Produced by investigative unit “The Sentry” co-funded by American
actor George Clooney and activist John Prendergast, it spent two years
following the money trail.
Army Chief, Gen Paul Malong, also the grand polygamist of Juba, and
the man blamed for a lot of the recent madness in the country, has at
least two luxurious mansions in Uganda in addition to a $2m mansion in
Nairobi.

By Charles Onyango-Obbo

The much-anticipated report on corruption and war-profiteering in
conflict-wracked South Sudan was published on Monday.

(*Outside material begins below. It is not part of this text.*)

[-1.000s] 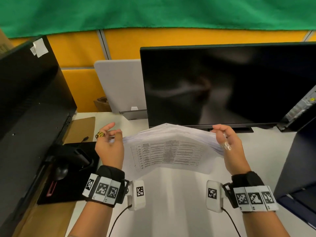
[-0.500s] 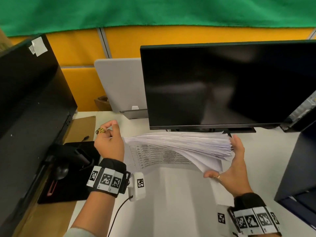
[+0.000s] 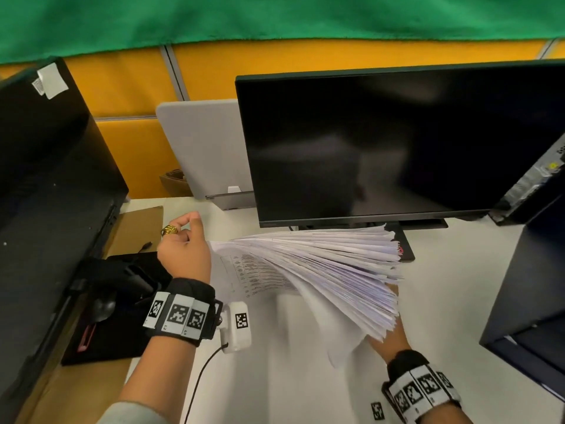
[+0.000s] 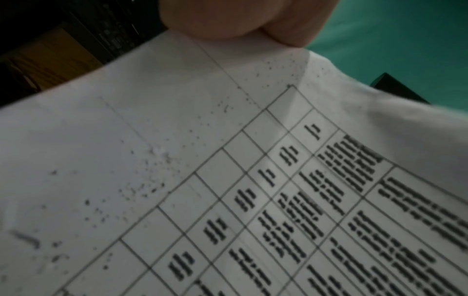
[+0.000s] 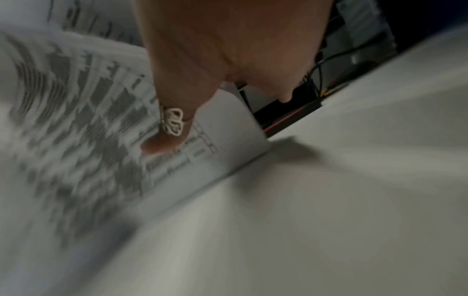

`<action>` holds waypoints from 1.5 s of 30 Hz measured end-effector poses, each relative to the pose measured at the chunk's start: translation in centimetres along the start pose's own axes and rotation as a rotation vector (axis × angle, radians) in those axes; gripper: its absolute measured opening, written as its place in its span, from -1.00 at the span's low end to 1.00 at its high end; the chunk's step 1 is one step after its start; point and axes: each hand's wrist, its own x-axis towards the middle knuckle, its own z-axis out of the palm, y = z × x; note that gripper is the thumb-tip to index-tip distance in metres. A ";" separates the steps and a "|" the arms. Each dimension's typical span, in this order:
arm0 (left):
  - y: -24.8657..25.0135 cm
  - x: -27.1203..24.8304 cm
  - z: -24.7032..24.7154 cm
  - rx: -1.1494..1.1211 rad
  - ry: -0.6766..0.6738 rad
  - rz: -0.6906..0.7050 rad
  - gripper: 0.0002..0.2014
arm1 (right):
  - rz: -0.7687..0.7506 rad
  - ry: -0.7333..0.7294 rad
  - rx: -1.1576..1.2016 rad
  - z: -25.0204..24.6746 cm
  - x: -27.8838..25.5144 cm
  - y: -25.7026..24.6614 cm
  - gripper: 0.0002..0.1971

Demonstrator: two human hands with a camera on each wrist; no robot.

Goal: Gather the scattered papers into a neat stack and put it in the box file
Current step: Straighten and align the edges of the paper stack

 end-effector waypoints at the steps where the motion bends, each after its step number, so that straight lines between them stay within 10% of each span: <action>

Produced by investigative unit “The Sentry” co-funded by American
actor George Clooney and activist John Prendergast, it spent two years
following the money trail.

It reports some extraordinary looting, nepotism, and corruption by the
South Sudan political and military elite who have made themselves rich
while the country has been impoverished by a civil war of their
making.
There are no saints and villians, both President Salva Kiir and his
former deputy and rival Riek Machar have their snouts in the murk.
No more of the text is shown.